Para aqueles que se sentem sobrecarregados ao tentar encontrar a perfeição ou ser perfeitos agora, o amor expiatório do Salvador gratuitamente concedido nos assegura:

“Vinde a mim, todos os que estais cansados e oprimidos, e eu vos aliviarei.

(…) Porque o meu jugo é suave e o meu fardo é leve” (Mateus 11:28, 30).7

Notas

  1. “O Amor do Salvador”, Músicas para Crianças, pp. 42–43.

  2. Ver também Russell M. Nelson, “Perfeição Incompleta”, A Liahona, janeiro de 1996, p. 95.

  3. Pregar Meu Evangelho: Guia para o Serviço Missionário, 2004, p. 10.

  4. Ver Lavina Fielding, “Camilla Kimball: Lady of Constant Learning”, Ensign, outubro de 1975, p. 62.

  5. Ver, por exemplo, Dieter F. Uchtdorf, “Quatro Títulos”, A Liahona, maio de 2013, p. 58. O Presidente Uchtdorf também alerta: “Alguns podem até achar que seu valor próprio depende do tamanho de sua lista de coisas a fazer” (“As Coisas Que Mais Importam”, A Liahona, novembro de 2010, p. 19).

  6. Este conselho foi dado por Carlos F. e Alane Kae Watkins, consultores de saúde mental da Área Ásia, designados a servir em Hong Kong. Os outros conselhos deste artigo foram dados por Susan Gong, Larry Y. e Lynda Wilson, Randy D. e Andrea Funk, Janet S. Scharman e missionários da Missão Indonésia Jakarta.

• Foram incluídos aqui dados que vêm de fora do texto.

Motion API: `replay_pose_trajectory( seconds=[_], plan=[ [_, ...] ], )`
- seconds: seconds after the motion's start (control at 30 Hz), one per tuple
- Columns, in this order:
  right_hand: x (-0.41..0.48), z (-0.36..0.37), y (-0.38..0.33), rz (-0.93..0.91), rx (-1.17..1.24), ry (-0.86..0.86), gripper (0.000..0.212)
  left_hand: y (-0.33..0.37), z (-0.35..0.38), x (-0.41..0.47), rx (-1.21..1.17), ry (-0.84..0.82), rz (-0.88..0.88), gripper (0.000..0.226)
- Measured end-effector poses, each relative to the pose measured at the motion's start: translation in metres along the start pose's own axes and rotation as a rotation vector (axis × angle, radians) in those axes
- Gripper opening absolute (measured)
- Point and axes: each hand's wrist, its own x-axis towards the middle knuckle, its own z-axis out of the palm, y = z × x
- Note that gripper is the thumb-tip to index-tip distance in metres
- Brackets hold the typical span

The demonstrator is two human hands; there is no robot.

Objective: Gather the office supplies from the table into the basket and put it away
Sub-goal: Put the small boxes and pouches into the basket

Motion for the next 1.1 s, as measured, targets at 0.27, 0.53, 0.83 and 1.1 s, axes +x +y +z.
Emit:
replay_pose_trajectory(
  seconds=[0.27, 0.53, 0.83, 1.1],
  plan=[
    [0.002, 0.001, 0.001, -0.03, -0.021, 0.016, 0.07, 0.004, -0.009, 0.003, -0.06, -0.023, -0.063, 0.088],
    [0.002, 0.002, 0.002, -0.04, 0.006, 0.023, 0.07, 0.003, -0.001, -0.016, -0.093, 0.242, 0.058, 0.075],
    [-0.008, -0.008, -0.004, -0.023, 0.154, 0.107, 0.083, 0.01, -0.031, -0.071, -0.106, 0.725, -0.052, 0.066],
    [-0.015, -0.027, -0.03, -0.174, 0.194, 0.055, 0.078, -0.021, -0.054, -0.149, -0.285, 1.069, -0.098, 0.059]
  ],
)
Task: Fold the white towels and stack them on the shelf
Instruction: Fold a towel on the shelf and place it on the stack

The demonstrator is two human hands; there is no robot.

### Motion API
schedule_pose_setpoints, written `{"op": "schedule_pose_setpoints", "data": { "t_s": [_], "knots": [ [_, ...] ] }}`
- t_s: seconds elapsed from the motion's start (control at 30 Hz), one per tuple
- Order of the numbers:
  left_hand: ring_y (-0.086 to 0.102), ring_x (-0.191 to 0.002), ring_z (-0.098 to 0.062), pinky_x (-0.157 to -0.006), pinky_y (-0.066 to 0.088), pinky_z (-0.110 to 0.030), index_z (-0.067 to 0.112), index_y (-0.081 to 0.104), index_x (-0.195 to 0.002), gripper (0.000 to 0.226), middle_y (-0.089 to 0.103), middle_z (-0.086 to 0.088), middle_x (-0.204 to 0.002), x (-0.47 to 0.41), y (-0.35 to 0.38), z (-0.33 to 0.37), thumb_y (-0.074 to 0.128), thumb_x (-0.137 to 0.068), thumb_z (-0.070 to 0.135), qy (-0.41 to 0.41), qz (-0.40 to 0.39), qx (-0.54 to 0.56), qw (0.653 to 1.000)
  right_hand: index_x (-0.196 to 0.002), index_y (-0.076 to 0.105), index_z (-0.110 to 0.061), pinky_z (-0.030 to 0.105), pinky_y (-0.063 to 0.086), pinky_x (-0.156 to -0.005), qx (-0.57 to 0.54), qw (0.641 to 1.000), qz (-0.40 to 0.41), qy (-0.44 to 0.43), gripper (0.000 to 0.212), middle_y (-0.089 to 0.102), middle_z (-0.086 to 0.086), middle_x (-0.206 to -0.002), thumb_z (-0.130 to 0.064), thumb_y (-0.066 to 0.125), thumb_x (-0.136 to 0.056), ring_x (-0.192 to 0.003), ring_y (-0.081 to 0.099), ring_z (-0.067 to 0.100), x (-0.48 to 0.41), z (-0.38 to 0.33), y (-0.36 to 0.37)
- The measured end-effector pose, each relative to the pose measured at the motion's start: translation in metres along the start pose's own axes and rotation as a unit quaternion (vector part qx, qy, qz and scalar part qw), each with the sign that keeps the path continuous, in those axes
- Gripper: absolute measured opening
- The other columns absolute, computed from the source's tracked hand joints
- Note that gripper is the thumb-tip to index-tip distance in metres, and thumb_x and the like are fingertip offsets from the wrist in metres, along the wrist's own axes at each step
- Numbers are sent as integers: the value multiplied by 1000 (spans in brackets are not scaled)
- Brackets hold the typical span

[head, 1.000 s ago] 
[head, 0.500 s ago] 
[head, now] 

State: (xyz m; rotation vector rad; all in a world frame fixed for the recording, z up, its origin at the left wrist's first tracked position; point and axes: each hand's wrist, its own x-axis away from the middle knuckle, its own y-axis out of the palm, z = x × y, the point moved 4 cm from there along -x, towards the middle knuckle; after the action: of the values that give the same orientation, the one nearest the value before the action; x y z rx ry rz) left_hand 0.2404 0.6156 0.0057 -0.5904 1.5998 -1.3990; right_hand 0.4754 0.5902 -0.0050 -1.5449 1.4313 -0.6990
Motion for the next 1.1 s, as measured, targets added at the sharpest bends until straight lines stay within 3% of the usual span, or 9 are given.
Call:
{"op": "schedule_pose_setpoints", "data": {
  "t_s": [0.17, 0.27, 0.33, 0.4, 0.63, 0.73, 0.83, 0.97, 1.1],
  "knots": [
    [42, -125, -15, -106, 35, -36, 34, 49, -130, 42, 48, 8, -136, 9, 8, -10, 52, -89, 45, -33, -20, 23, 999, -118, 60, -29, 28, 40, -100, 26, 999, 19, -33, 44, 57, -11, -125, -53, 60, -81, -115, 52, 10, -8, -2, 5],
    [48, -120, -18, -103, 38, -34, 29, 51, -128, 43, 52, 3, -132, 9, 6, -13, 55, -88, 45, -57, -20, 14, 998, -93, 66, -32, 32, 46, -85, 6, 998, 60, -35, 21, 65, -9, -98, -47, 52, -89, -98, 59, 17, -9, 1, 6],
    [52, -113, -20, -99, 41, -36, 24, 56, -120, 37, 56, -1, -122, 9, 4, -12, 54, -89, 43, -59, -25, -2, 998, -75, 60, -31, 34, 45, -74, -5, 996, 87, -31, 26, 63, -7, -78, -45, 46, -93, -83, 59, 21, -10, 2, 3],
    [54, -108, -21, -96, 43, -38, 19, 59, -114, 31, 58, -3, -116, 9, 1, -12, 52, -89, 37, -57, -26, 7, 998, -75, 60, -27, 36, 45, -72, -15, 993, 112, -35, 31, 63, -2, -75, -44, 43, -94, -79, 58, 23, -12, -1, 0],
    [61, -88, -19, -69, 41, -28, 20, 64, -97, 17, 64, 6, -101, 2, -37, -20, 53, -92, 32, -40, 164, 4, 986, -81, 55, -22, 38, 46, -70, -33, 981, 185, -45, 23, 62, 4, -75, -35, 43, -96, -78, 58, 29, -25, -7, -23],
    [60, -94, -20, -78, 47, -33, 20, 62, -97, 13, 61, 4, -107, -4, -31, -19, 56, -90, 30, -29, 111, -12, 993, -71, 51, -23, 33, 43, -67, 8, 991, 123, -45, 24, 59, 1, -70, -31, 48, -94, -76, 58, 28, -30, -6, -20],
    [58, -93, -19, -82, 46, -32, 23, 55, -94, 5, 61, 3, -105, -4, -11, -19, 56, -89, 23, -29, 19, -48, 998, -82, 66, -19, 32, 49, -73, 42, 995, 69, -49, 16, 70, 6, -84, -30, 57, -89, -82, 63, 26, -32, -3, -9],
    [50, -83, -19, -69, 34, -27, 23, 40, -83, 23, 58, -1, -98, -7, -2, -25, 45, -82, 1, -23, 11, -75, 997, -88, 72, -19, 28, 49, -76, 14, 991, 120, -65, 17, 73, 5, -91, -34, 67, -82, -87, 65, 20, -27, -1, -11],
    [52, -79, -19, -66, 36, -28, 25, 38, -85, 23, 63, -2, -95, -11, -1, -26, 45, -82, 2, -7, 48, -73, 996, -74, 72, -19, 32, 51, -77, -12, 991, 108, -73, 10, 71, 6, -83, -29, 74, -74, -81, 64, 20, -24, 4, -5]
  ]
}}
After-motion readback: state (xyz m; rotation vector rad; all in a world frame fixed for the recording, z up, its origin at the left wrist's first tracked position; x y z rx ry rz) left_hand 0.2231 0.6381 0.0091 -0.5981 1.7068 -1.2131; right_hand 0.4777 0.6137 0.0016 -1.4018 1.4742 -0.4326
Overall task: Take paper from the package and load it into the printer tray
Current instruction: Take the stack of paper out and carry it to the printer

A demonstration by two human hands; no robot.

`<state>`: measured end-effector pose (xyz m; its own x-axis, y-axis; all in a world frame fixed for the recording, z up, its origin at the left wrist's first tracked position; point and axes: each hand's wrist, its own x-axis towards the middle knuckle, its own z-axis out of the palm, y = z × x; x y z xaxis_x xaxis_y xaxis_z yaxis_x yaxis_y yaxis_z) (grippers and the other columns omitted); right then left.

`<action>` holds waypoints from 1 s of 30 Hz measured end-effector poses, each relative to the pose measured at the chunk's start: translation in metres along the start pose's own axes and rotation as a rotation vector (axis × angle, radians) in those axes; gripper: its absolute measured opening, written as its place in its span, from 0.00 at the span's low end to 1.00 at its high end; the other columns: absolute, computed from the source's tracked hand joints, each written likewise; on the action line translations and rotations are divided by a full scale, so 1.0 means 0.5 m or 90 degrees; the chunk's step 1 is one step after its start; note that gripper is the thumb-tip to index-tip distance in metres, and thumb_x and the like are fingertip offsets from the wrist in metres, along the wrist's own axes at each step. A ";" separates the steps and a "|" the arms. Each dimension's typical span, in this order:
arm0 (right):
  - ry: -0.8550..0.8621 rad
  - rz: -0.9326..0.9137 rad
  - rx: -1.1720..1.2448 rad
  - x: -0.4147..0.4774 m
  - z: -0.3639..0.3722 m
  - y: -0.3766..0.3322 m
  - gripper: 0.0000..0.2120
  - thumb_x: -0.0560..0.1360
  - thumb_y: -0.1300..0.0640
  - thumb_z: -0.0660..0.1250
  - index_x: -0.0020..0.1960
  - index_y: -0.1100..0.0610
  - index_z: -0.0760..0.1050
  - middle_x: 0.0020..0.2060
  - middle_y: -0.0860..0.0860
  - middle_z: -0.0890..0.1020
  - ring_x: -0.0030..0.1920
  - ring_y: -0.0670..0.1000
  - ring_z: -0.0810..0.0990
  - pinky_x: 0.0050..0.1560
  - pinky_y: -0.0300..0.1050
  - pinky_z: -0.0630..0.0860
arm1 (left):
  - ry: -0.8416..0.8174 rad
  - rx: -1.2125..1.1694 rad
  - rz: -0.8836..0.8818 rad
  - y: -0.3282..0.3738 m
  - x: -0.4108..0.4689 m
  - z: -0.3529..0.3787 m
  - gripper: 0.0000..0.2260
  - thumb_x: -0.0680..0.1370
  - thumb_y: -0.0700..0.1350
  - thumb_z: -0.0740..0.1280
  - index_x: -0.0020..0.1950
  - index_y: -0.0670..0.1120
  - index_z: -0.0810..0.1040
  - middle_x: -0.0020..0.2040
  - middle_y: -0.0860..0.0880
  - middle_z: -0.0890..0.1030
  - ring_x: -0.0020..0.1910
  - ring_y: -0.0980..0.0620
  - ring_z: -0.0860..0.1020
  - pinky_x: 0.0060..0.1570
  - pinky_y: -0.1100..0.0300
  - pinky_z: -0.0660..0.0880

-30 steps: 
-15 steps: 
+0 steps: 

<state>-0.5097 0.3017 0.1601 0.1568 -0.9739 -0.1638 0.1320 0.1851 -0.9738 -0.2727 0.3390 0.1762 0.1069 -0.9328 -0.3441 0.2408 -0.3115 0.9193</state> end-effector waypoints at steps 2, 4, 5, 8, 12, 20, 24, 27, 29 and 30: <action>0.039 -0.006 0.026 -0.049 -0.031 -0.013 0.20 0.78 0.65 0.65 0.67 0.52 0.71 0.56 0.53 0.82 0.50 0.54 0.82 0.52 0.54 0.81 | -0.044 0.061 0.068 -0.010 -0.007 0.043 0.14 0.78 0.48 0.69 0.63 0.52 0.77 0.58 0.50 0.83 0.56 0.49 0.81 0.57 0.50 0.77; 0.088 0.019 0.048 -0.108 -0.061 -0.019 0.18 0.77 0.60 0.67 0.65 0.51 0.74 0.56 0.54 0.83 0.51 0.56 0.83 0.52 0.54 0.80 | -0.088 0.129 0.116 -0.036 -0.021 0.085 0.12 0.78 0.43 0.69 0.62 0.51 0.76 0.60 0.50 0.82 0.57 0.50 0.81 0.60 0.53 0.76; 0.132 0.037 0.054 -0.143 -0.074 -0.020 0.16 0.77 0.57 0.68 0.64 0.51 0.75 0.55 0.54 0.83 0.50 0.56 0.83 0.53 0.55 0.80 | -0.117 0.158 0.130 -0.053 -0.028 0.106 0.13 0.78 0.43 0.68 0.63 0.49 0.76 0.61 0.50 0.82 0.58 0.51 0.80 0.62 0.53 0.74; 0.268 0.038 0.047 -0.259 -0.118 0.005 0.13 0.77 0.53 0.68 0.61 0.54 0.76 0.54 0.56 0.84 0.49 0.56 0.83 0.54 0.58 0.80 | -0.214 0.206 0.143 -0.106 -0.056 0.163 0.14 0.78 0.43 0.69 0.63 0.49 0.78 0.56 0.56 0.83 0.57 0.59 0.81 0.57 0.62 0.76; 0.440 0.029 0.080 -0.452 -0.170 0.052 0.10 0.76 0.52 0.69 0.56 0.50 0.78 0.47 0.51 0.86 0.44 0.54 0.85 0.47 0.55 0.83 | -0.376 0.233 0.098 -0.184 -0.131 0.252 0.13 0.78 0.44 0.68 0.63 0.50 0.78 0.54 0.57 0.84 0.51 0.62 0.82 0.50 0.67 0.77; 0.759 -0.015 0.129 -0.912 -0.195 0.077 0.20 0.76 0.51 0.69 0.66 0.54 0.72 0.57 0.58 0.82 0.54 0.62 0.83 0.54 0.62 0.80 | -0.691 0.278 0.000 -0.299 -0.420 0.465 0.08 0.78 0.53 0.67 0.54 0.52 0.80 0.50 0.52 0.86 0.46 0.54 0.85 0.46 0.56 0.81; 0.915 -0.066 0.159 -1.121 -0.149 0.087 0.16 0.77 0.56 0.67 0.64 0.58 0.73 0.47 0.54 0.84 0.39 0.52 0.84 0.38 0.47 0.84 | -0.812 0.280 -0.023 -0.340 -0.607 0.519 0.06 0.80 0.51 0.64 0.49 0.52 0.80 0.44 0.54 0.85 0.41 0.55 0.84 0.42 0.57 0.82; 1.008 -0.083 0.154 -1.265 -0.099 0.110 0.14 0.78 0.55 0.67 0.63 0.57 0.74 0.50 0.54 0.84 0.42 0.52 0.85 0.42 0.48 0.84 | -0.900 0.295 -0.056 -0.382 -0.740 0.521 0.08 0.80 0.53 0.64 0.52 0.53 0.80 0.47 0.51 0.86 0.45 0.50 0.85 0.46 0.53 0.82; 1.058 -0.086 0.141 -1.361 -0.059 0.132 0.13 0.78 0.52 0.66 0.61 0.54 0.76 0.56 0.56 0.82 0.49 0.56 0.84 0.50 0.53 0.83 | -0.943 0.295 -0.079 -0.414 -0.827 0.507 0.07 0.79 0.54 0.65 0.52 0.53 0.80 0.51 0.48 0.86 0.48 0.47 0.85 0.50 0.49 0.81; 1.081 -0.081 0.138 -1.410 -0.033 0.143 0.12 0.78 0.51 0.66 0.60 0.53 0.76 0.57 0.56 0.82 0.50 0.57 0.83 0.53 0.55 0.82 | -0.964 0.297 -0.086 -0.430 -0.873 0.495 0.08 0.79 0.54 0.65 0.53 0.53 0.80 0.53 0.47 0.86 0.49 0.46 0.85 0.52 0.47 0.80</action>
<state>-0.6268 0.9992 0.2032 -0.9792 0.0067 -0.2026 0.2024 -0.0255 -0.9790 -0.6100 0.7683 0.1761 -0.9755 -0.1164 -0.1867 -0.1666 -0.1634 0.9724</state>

  7. Ver também Cecil O. Samuelson, “What Does It Mean to Be Perfect?” [O Que Significa Ser Perfeito?], New Era, janeiro de 2006, pp. 10–13; Janet S. Scharman, “Seeking Perfection without Being a Perfectionist”, Virtue and the Abundant Life: Talks from the BYU Religious Education and Wheatley Institution Symposium, org. Lloyd D. Newell e outros, 2012, pp. 280–302.